YOUR TASK:
All of the data below is to be repeated exactly, except for the pictures.

DATASET EXCERPT:
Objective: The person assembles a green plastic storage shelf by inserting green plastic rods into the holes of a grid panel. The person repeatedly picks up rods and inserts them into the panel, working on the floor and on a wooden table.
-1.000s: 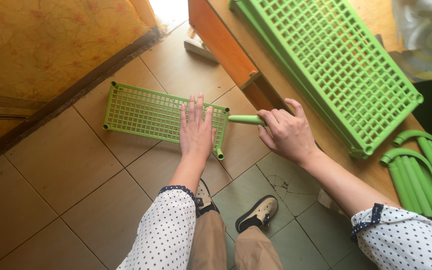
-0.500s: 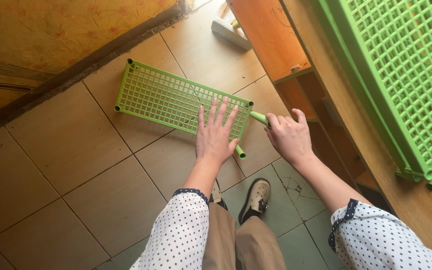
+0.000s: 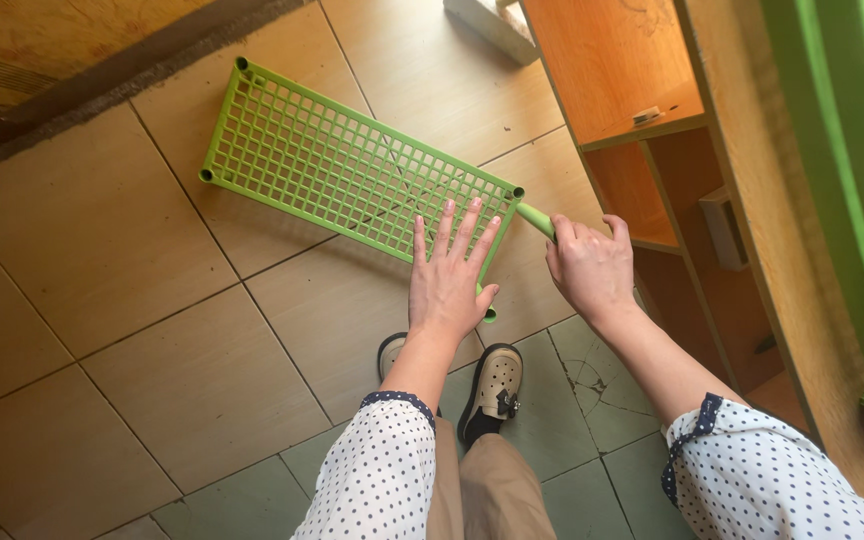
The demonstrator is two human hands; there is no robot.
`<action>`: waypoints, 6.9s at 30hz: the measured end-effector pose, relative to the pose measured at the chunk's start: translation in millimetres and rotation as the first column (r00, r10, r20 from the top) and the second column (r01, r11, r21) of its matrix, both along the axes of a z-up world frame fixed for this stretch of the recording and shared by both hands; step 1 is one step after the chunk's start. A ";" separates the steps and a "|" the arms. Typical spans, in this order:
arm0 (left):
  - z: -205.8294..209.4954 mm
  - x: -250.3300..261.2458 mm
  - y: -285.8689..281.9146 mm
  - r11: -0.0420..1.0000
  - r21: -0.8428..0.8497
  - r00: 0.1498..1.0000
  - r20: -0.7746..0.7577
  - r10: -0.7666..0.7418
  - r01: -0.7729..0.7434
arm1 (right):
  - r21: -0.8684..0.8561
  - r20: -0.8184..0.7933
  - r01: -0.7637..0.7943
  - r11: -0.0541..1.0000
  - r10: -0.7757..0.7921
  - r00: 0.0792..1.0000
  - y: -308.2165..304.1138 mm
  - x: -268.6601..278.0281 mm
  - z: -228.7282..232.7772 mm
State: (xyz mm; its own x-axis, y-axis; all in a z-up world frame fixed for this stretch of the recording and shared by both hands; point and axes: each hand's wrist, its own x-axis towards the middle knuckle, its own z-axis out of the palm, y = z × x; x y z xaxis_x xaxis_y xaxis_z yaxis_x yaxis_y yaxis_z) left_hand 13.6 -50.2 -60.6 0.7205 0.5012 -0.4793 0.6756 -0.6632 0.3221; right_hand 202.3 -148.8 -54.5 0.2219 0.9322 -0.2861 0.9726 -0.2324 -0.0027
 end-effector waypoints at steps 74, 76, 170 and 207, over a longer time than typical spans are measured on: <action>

RESPONSE TO THE TASK:
Objective: The person assembles a green plastic storage shelf by inserting green plastic rods into the holes of a grid panel. The person repeatedly picks up rods and inserts them into the panel, working on the floor and on a wooden table.
-1.000s: 
-0.500s: 
+0.000s: 
The demonstrator is two human hands; there is no robot.
`<action>`: waypoints, 6.9s at 30hz: the measured end-effector pose, relative to the pose measured at the chunk's start: translation in millimetres and rotation as the first column (r00, r10, r20 from the top) and the second column (r01, r11, r21) of its matrix, both along the axes of a z-up world frame fixed for this stretch of the recording and shared by both hands; step 1 is one step after the chunk's start. A ";" separates the steps and a "|" the arms. Typical spans, in this order:
arm0 (left):
  - z: -205.8294..209.4954 mm
  - x: -250.3300..261.2458 mm
  - y: -285.8689..281.9146 mm
  - r11: -0.0420..1.0000
  - r21: -0.8428..0.8497
  - r00: 0.1498..1.0000
  - r20: -0.7746..0.7577
  - r10: -0.7666..0.7418
  - r01: -0.7729..0.7434
arm1 (right):
  - r21: -0.8684..0.8561
  - r20: -0.8184..0.7933
  - r01: -0.7637..0.7943
  - r11: -0.0541..1.0000
  - r10: -0.7757..0.7921
  - r00: 0.0792..1.0000
  - y: -308.2165..304.1138 mm
  - x: -268.6601..278.0281 mm
  - z: -228.7282..232.7772 mm
State: (xyz mm; its own x-axis, y-axis; all in a z-up world frame fixed for this stretch of the recording and shared by both hands; point and axes: each hand's wrist, its own x-axis towards the middle knuckle, its own z-axis out of the palm, y = z × x; x y z xaxis_x xaxis_y xaxis_z yaxis_x yaxis_y yaxis_z) left_hand 13.6 -50.2 -60.6 0.7205 0.5012 -0.4793 0.6756 -0.6632 0.3221; right_hand 202.3 -148.8 -54.5 0.2219 0.9322 -0.2861 0.9726 -0.2324 -0.0027
 end-effector waypoints at steps 74, 76, 170 and 207, over a longer time than typical spans are measured on: <action>

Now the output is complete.